Data Humanism How can data visualization design can make a difference and make data more meaningful for people’s lives? How can we make a real difference now that the ways we relate to information are evolving more rapidly than we realize? Now that we are past what we can call “peak infographics” and we are left with a general audience that understands much more of what we’re doing in our profession: an audience that is ready to welcome a second wave of more meaningful and thoughtful visualizations. Giorgia will discuss how to see this moment as an opportunity to jumpstart a new renaissance, where we can question the impersonality of a merely technical approach to data, where we are ready to reconnect numbers to what they really stand for: which are more and more our lives.
ANGUS FORBES
Computational Media Deparment | University of California, Santa Cruz
Angus Forbes is an Assistant Professor in the Computational Media Department at University of California, Santa Cruz, where he directs UCSC Creative Coding. His research investigates novel techniques for visualizing and interacting with complex scientific information; his interactive artwork has been featured at museums, galleries, and festivals throughout the world. For the last five years (2013-2017), Angus has chaired the IEEE VIS Arts Program (VISAP), a forum that promotes dialogue about the relation of aesthetics and design to visualization research, and he is serving as the Arts Papers chair for ACM SIGGRAPH for 2018. Information about Angus’s recent projects is available at https://creativecoding.soe.ucsc.edu.

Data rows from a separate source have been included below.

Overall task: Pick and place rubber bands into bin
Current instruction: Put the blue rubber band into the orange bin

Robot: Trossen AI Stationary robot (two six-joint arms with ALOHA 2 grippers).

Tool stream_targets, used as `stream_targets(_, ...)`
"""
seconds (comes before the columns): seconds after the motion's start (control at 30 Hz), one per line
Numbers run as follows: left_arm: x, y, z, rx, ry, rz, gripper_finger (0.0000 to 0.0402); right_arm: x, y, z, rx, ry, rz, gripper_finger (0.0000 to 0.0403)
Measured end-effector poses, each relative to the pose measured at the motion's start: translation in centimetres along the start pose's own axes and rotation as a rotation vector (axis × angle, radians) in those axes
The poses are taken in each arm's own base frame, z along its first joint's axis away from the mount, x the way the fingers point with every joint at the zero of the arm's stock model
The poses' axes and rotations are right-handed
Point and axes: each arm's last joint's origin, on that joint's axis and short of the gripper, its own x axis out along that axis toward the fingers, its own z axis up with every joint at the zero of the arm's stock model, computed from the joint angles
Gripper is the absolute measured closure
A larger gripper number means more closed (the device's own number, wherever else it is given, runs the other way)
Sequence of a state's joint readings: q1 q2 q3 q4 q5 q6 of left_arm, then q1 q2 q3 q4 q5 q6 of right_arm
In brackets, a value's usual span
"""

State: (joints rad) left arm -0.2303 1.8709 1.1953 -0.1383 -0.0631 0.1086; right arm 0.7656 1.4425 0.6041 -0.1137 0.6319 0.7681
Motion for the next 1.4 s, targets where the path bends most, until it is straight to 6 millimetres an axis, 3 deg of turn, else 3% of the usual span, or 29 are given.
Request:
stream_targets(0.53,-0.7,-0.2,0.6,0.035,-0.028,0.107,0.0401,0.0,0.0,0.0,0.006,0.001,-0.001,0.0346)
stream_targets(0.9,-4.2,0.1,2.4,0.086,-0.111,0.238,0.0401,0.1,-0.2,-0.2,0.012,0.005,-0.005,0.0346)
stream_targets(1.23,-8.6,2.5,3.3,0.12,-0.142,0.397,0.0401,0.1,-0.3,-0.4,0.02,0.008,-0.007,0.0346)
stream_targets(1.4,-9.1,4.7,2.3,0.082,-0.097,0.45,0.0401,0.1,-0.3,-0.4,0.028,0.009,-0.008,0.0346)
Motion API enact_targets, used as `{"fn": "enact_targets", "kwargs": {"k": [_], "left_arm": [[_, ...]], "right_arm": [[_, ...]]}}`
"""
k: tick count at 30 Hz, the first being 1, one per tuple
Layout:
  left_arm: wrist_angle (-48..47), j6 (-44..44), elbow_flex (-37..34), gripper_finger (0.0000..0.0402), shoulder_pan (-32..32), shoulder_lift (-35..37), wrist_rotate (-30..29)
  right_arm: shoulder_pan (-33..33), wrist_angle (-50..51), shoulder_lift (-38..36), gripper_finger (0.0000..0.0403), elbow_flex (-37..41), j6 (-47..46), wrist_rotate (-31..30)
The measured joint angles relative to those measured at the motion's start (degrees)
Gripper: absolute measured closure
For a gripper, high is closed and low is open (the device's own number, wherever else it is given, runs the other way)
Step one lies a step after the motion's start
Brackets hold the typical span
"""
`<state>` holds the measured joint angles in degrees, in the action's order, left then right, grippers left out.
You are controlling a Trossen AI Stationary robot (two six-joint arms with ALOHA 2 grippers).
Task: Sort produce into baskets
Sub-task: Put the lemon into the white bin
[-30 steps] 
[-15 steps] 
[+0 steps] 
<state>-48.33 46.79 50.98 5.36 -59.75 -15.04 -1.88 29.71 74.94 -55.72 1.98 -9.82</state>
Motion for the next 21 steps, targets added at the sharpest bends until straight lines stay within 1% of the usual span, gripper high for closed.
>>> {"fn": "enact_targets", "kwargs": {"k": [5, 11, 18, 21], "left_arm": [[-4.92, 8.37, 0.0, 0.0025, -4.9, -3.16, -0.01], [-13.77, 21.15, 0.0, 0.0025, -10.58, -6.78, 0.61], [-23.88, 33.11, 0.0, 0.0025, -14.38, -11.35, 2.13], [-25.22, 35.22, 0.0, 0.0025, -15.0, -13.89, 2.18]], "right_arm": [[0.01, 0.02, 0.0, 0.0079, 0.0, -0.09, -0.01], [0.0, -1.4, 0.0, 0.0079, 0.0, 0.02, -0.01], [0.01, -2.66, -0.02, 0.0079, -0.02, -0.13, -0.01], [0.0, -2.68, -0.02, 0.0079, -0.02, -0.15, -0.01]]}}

Creative and Critical Data Visualization In this talk, Angus will present a range of recent projects that introduce current trends in the field of information visualization, including interactive representations of biological pathways and protein interaction networks, dynamic network visualizations of the human brain connectome, and a public art installation that explores connections between photographic images and literary themes in the work of Gabriel Garcia Marquez’s One Hundred Years of Solitude. In addition to describing details about these individual projects, Angus will explore the potentials of integrating artistic and scientific methodologies, and he will discuss the use of computational media approaches to augment visual analyses of complex data, and to enhance user engagement in immersive environments.